■ Required work
For the listing that follows, give again exactly the lines from the one with "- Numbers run" to the one with "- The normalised", including both.
^^^^^^^^^^^^^^^^
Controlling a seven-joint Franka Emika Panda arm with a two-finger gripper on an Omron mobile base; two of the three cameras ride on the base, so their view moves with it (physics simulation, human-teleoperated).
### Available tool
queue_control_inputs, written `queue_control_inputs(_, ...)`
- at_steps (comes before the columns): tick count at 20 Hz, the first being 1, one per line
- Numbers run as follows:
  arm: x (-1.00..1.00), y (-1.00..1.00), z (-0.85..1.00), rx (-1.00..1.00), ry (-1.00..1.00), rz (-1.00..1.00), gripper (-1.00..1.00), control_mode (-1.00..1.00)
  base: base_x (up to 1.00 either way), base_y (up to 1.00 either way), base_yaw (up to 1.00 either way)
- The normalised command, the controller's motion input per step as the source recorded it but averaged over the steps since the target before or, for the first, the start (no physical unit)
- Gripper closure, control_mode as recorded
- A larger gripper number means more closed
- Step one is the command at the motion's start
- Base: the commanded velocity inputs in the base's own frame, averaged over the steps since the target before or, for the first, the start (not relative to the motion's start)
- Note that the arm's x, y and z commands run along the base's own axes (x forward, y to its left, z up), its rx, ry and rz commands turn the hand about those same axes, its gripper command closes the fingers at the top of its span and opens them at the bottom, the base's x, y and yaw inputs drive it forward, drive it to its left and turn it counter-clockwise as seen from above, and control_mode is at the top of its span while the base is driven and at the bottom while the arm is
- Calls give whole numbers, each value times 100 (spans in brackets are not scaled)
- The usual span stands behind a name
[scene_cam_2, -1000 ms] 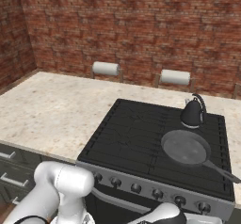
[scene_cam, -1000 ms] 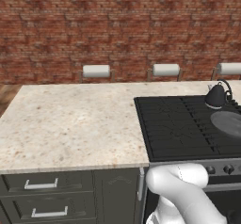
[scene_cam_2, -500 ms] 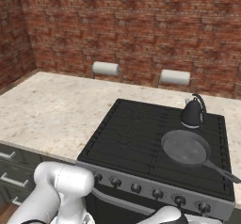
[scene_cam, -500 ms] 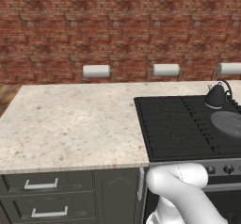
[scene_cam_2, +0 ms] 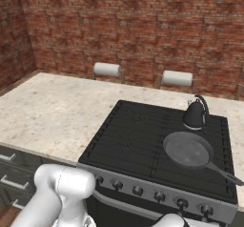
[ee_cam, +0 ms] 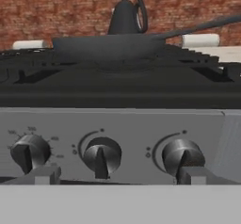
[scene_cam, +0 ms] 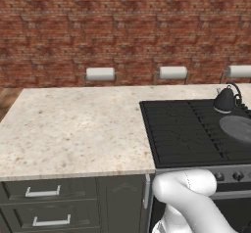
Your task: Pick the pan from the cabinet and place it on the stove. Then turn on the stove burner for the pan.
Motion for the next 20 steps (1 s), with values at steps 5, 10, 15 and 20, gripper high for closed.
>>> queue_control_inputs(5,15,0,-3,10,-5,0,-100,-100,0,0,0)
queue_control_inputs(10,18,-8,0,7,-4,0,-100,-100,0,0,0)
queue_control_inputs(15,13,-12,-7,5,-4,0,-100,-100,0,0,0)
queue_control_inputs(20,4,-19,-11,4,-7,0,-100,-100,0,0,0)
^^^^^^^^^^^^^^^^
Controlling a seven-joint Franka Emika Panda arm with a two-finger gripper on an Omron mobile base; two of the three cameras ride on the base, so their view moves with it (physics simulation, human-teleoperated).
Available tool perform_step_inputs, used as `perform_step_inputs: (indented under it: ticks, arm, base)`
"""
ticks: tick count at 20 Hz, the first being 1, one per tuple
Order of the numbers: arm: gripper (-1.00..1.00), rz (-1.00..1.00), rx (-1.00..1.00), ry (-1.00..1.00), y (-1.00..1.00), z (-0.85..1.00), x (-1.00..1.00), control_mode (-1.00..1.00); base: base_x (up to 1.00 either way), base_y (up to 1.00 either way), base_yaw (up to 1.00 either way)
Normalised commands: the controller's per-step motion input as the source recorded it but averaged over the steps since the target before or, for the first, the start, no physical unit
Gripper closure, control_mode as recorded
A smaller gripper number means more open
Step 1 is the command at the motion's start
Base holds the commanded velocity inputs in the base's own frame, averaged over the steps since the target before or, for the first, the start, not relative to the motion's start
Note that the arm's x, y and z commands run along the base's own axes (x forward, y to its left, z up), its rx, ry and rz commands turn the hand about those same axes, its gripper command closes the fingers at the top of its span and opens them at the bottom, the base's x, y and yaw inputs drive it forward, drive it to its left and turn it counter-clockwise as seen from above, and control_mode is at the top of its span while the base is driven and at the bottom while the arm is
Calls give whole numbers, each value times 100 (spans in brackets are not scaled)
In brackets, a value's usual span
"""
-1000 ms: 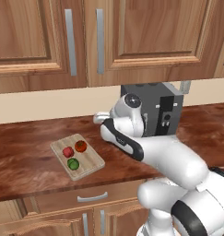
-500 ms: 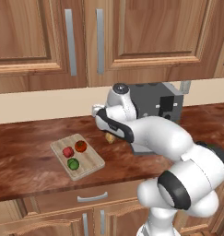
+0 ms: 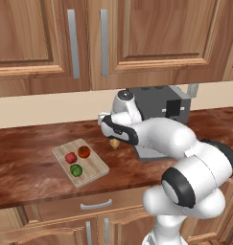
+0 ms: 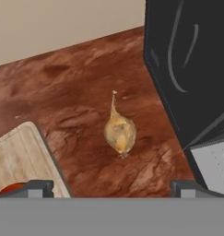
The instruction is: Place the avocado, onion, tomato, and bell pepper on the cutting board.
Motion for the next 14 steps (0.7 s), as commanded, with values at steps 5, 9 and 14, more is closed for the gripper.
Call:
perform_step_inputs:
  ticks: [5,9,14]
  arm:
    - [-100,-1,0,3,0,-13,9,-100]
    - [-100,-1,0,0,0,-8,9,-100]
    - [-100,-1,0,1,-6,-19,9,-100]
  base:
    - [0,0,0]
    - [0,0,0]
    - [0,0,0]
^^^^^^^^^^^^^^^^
■ Written solution
- Numbers run as follows:
  arm: x (-1.00..1.00), y (-1.00..1.00), z (-0.85..1.00), rx (-1.00..1.00), ry (-1.00..1.00), rz (-1.00..1.00), gripper (-1.00..1.00), control_mode (-1.00..1.00)
  base: base_x (up to 1.00 either way), base_y (up to 1.00 either way), base_yaw (up to 1.00 either way)
- The normalised command, the controller's motion input per step as the source recorded it but averaged over the steps since the target before or, for the first, the start (no physical unit)

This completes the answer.